In today’s business world, the need for speed is pervasive.
Customers expect instant access, real-time visibility, personalized point-of-sale interactions, same day delivery. No waiting, and zero patience for entering and re-entering information that the business already has.
It’s no wonder that high-performance in-memory databases and caches have become popular with businesses in many industries. Shedding the extra weight of persisting in-process state to disk, in-memory databases are like fast, agile motorcycles. In comparison, many traditional disk-based databases are akin to sturdy, heavy duty trucks, processing workloads with reliability and scale, but unable to deliver comparable levels of performance.
But the high performance of in-memory databases comes at a cost.
Higher total cost of ownership. With in-memory databases, there is no permanent data store. Therefore, organizations must buy and provision sufficient memory to accommodate all of the data, with enough additional memory to ingest new data, process analytic workloads and return query results.
Hard scalability limits. Data and queries – especially large analytic queries – can consume all available memory, especially for applications that experience rapid growth or unexpected volatility. When the available memory is exhausted, the application stops, and servers can fail.
Restart delays. With in-memory databases, the contents of memory are periodically written to checkpoint files, and any subsequent data is written to write-ahead log files. When memory is exhausted and outages occur, as they are prone to do, rebuilding the in-process state from these files can take hours. For mission-critical applications, downtime can be devastating to the business. Keeping redundant copies of the data in production is an option, but further adds to the total cost of ownership.
What about In-Memory Caches?
Another somewhat similar approach is to use an in-memory cache between a persistent database and the application servers, to keep recently used data available for rapid access.
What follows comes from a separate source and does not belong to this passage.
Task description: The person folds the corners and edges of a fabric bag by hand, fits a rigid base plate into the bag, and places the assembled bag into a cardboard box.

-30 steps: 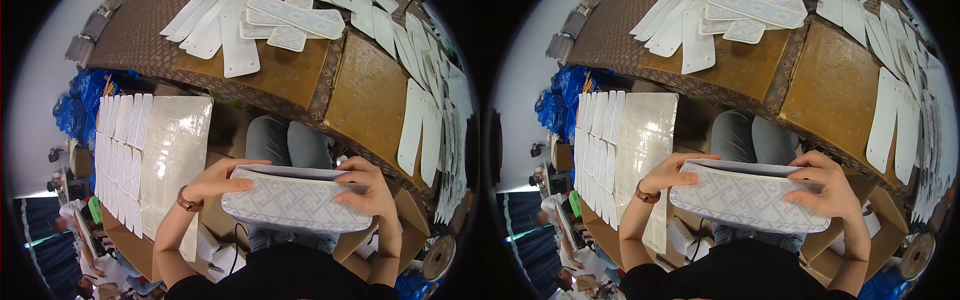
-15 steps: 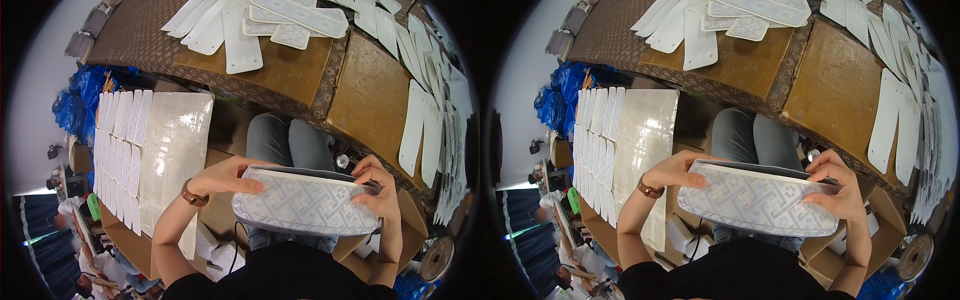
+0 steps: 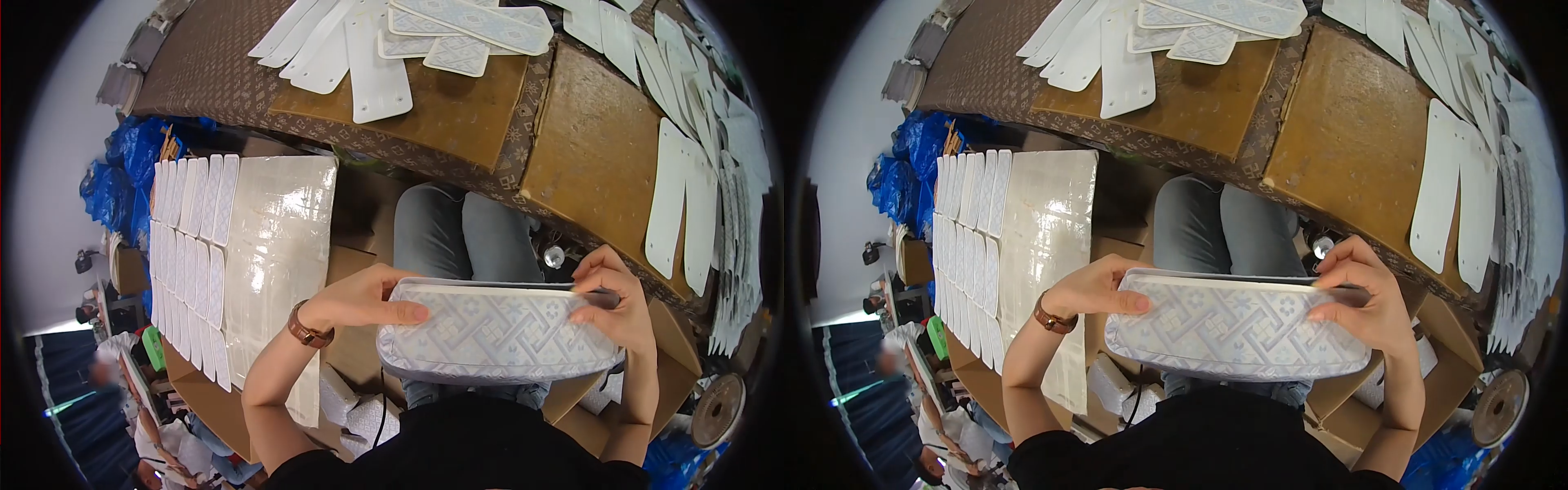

This approach shares all of the weaknesses of in-memory databases, as well as added architectural and application complexity; increased network latency; and additional CPU costs from converting the data between the different structures in the cache and the application layer.
In fact, engineers from Google and Stanford University recently published a research paper reviewing this architectural approach. In it, they write that, “the time of the [remote, in memory key-value store] has come and gone: their domain independent APIs (e.g., PUT/GET) push complexity back to the application, leading to extra (un)marshaling overheads and network hops.”
A modern data platform technology provides the best of both worlds: all of the performance benefits of in-memory technologies without any of their limitations.